What is glucosamine for?

Many people take glucosamine today. But do they know what it really does in the body?

What is glucosamine for?

The body produces glucosamine to form part of cartilage. Cartilage is the cushioning between bones, so they don’t grind against each other at the joints.

People eat glucosamine in the hope that they replenish the glucosamine that has depleted in their joints with old age and wear and tear.

Before you look for the best glucosamine chondroitin supplement

Does glucosamine chondroitin work? Maybe it works, maybe it doesn’t. But here’s a word of caution about glucosamine products.


If it works, it could very well lead to dependence in the long run. Why? By directly taking a substance your body is supposed to produce, you are telling your body that it’s okay to not produce so much of it.

Your body uses a complex series of chemical processes to make glucosamine. To directly supplement it does not help in fighting aging at all.

Let’s say you are old and your body is not producing so much glucosamine anymore, so you feel pain in your knees when you walk. You eat glucosamine supplements. Your body gets used to having glucosamine supplied to it.

If you eat more than what you lack, your body thinks, oh! I don’t have to work so hard to produce the current amount of glucosamine anymore. I’ll make less glucosamine from now on.

So over time, your body not only doesn’t regain the glucosamine production ability it had before, it becomes even more disabled. When you stop taking the glucosamine supplement, your glucosamine runs out and your body can’t replenish it. It has become dependent on the glucosamine supplement. Taking the supplement did not improve your health but worsened it–regardless of whether it was the best glucosamine chondroitin supplement.

Less than ideal sources

Did you know that the glucosamine in supplements is taken from:

  • Shellfish, which presents a risk of allergies and heavy metal contamination
  • Shark, which raises animal conservation concerns
  • Cow, which is not preferable to vegetarians
  • Laboratories, which isolate the glucosamine, increasing the risk of overdose and imbalance in the body

There are glucosamine products that use a combination of the above, such as

Is there a safe, beneficial alternative?

Taking what I’ve mentioned into consideration, I would think twice about taking extra effective glucosamine supplements.

Yes, there is an alternative strategy that produces lasting results: increase your glucosamine production within. Here’s how.

Eat glutamine rich plant foods

Glutamine is one of the nutrients your body needs from food to make glucosamine. Foods rich in glutamine include raw parsley and spinach.

It’s important to eat glutamine rich plant foods instead of glutamine by itself, because plant foods have many other nutrients that your body also needs, especially in old age. These include antioxidants, phytochemicals, and polysaccharides that nourish all parts of the body.

You’re aging everywhere

Let’s not forget that joints aren’t the only parts of the body that suffer wear and tear with age. The immune system and all other parts of the body age too. They are all interconnected. If one part ages, other parts will become less efficient as well.
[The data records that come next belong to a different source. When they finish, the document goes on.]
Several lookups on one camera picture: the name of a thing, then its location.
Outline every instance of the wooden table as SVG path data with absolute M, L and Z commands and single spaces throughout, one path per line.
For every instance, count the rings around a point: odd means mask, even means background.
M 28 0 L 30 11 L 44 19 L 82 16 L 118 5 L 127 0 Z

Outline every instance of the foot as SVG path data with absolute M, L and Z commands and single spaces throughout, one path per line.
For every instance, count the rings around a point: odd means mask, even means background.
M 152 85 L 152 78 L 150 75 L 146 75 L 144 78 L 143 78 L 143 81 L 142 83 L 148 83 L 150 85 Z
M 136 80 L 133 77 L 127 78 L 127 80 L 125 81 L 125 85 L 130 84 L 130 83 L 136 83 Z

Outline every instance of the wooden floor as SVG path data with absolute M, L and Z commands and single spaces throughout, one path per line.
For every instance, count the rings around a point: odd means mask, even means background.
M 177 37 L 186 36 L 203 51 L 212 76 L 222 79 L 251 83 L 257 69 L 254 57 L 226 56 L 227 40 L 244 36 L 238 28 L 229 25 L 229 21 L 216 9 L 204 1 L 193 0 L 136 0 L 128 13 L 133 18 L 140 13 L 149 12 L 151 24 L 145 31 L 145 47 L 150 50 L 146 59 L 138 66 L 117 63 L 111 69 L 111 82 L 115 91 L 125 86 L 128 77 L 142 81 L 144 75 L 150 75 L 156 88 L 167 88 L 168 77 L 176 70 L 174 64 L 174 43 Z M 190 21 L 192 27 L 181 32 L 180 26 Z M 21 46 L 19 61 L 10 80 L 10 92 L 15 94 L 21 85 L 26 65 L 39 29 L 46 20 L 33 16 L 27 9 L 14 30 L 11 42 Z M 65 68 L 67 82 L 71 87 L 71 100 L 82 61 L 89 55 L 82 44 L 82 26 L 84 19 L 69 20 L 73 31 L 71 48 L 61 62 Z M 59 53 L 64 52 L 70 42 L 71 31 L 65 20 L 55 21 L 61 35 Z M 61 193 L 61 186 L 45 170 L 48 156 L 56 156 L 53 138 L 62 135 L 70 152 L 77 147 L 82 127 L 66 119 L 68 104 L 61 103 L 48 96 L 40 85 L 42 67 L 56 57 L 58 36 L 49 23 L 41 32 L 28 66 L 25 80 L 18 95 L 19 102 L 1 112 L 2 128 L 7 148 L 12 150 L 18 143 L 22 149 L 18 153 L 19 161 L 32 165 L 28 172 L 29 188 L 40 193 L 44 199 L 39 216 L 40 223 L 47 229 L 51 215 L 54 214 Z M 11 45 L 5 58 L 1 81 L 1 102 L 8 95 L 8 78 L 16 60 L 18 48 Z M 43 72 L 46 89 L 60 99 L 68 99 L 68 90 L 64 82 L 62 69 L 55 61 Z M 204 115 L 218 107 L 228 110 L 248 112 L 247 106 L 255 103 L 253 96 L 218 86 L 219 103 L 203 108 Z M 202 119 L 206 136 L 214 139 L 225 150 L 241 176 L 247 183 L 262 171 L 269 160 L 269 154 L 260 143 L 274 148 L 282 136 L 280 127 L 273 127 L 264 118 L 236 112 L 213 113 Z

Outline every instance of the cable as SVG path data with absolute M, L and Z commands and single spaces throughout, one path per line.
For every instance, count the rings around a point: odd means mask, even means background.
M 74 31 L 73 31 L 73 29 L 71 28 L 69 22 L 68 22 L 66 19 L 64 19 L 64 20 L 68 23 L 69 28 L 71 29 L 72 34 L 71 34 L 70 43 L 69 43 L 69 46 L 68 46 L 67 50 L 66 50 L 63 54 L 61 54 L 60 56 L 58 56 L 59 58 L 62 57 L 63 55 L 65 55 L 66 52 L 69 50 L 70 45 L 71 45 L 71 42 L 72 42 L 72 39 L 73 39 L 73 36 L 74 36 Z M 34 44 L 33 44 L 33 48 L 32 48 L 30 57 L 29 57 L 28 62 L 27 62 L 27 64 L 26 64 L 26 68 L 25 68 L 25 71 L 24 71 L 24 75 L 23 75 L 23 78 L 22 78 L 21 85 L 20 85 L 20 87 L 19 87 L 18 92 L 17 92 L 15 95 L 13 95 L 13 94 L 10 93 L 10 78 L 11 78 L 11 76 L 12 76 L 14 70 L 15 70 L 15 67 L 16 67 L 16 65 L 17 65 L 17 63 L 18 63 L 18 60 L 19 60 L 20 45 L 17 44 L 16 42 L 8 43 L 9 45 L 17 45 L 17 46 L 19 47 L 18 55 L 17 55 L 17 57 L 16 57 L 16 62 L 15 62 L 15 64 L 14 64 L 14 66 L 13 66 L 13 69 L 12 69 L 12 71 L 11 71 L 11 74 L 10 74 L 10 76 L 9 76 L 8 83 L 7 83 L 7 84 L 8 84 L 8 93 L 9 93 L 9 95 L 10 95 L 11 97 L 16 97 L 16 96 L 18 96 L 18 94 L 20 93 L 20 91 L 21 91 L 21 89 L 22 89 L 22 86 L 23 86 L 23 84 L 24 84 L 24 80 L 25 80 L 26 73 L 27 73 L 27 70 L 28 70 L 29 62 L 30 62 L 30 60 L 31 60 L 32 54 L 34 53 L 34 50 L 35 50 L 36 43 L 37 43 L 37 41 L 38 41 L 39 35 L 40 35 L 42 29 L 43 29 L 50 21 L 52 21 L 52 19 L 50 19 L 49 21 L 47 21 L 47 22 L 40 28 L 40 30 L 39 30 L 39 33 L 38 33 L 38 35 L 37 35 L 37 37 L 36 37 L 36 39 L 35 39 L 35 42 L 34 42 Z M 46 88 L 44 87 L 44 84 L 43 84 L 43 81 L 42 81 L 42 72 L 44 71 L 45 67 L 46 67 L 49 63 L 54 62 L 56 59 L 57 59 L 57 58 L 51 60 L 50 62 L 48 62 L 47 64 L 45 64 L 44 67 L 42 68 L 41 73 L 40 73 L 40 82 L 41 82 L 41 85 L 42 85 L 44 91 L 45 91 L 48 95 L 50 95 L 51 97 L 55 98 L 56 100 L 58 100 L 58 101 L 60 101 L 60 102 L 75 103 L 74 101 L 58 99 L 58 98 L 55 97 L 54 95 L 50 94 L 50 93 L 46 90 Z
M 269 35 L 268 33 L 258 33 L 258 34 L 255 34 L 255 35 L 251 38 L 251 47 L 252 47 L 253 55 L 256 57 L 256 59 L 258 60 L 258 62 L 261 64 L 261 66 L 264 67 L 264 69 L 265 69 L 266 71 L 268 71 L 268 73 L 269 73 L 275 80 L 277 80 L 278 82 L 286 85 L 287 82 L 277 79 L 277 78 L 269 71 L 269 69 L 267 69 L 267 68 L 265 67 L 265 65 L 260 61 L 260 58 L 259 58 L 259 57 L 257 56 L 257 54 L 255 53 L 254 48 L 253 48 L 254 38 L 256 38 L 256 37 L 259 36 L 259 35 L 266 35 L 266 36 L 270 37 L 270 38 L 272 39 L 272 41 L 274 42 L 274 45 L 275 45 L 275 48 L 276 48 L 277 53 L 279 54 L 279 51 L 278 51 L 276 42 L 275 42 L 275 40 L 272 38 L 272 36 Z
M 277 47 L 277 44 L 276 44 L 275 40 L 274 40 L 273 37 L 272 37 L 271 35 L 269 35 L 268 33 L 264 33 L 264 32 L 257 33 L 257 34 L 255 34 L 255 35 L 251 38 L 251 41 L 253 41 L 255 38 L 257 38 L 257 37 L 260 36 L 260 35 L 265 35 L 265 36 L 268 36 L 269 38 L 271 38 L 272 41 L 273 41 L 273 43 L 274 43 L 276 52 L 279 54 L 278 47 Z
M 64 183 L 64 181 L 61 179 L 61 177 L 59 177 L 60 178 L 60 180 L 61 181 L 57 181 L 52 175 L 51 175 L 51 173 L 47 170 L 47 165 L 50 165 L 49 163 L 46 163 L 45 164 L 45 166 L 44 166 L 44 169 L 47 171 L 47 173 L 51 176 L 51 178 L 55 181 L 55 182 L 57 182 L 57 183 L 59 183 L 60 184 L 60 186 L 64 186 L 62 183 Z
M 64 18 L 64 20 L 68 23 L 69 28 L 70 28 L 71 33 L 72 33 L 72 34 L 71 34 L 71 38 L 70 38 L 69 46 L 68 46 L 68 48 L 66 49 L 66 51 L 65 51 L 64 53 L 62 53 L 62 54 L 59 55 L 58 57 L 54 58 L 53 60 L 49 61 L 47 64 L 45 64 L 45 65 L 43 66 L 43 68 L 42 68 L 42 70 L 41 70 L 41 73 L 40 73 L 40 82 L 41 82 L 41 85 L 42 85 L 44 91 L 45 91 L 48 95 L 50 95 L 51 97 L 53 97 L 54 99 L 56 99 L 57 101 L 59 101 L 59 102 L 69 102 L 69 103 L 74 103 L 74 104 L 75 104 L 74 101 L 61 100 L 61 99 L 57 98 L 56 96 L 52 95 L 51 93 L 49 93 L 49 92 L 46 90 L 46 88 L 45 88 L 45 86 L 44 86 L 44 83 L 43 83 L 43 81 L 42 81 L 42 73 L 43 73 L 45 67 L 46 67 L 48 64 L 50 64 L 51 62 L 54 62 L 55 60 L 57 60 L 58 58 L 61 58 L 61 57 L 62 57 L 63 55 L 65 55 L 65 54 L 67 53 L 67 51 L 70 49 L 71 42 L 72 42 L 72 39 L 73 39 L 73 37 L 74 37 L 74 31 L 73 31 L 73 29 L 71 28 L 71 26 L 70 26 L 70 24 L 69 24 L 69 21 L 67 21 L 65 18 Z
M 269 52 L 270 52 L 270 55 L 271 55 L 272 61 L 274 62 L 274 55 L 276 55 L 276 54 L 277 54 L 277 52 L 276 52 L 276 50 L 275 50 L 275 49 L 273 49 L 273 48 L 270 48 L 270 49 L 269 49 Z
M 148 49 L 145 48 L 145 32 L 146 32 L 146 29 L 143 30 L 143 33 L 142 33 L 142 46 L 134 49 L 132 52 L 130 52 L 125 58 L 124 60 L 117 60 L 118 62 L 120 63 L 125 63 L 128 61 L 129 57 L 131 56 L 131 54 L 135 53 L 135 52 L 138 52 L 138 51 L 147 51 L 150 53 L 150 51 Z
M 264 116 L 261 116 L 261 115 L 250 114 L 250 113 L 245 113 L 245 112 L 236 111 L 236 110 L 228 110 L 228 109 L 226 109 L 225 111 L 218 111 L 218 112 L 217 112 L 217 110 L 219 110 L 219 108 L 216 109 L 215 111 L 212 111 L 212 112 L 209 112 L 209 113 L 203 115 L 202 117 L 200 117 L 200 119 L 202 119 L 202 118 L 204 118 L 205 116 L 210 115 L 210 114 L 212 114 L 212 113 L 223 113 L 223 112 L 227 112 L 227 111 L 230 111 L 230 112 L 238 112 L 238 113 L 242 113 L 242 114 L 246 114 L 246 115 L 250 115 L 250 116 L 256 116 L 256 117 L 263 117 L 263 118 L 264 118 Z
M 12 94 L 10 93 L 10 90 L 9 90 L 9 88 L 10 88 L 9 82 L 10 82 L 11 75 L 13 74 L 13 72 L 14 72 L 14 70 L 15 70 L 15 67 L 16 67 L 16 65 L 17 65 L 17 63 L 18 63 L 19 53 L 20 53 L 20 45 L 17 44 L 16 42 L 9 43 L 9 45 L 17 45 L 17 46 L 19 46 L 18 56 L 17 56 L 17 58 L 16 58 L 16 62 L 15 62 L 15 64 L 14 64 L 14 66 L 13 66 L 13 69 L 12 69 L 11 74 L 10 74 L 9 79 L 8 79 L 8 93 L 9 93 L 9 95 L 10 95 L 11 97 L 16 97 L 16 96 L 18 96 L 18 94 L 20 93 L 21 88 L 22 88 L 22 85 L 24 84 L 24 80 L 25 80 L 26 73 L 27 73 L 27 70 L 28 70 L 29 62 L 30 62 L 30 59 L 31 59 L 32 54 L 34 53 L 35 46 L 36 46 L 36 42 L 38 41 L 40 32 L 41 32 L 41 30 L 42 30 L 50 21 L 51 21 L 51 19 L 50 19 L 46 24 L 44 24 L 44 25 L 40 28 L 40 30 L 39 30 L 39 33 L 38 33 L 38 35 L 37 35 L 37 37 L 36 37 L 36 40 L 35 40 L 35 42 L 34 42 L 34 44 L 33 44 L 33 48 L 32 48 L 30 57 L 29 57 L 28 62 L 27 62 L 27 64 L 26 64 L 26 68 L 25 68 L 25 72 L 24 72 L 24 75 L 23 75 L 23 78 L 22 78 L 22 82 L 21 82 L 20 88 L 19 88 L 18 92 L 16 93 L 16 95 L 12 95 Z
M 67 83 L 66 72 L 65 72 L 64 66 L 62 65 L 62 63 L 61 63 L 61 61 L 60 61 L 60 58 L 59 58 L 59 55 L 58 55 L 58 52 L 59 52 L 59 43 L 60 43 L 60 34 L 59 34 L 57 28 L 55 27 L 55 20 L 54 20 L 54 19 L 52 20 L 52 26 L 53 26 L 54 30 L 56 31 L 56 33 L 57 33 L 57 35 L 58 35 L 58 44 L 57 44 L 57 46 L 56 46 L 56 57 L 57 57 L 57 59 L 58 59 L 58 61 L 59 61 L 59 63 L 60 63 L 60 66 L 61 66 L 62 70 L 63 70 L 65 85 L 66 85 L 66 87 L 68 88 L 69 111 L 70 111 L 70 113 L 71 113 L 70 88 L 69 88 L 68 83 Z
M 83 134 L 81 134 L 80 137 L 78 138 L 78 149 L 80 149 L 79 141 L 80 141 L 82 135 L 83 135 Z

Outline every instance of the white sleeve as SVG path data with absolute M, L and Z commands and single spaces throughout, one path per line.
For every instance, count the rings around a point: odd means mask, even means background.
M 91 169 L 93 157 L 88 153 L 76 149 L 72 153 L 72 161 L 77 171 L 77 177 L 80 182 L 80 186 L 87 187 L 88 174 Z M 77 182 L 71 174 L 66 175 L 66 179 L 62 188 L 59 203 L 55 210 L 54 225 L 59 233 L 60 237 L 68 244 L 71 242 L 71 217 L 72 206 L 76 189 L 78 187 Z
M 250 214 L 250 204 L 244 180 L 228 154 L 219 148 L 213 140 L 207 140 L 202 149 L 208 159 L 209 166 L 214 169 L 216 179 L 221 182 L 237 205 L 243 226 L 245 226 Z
So to truly keep cartilage healthy, go for a big picture strategy that maintains the body as a whole. Start with the immune system, because it helps to keep diseases and malfunctioning at bay.

2 Comments on "What is glucosamine for?"

  1. Hello Regina,

    I just accidently discovered your blog and I really like it. It seems that you’re writing with passion and really want to help people!

    I personally take special supplements for joints with glucosamine. I lift weights 4 times a week, and my knee sometimes hurts. When I started using these supplements, pain decreased. It seems that it helps.


    1. Hi Julius, no harm increasing your glutamine intake then, since you are still young! Do consider it and at the same time slowly decrease your glucosamine supplementation. It will benefit you more in the long term.

      Some things out there do what they say, but may not be as safe as people assume they are. Take vitamins for example. In the past people took them thinking they’re good for health. But recent research has shown that taking isolated vitamins increases risk of certain diseases.

      Another example is breastfeeding. We are still experiencing the effects of formula advertising even though breastmilk is better for babies. People still feel more secure with formula, when it’s inferior!

      So be very careful with synthetic “nutrients”. It’s not as straightforward as eating the direct.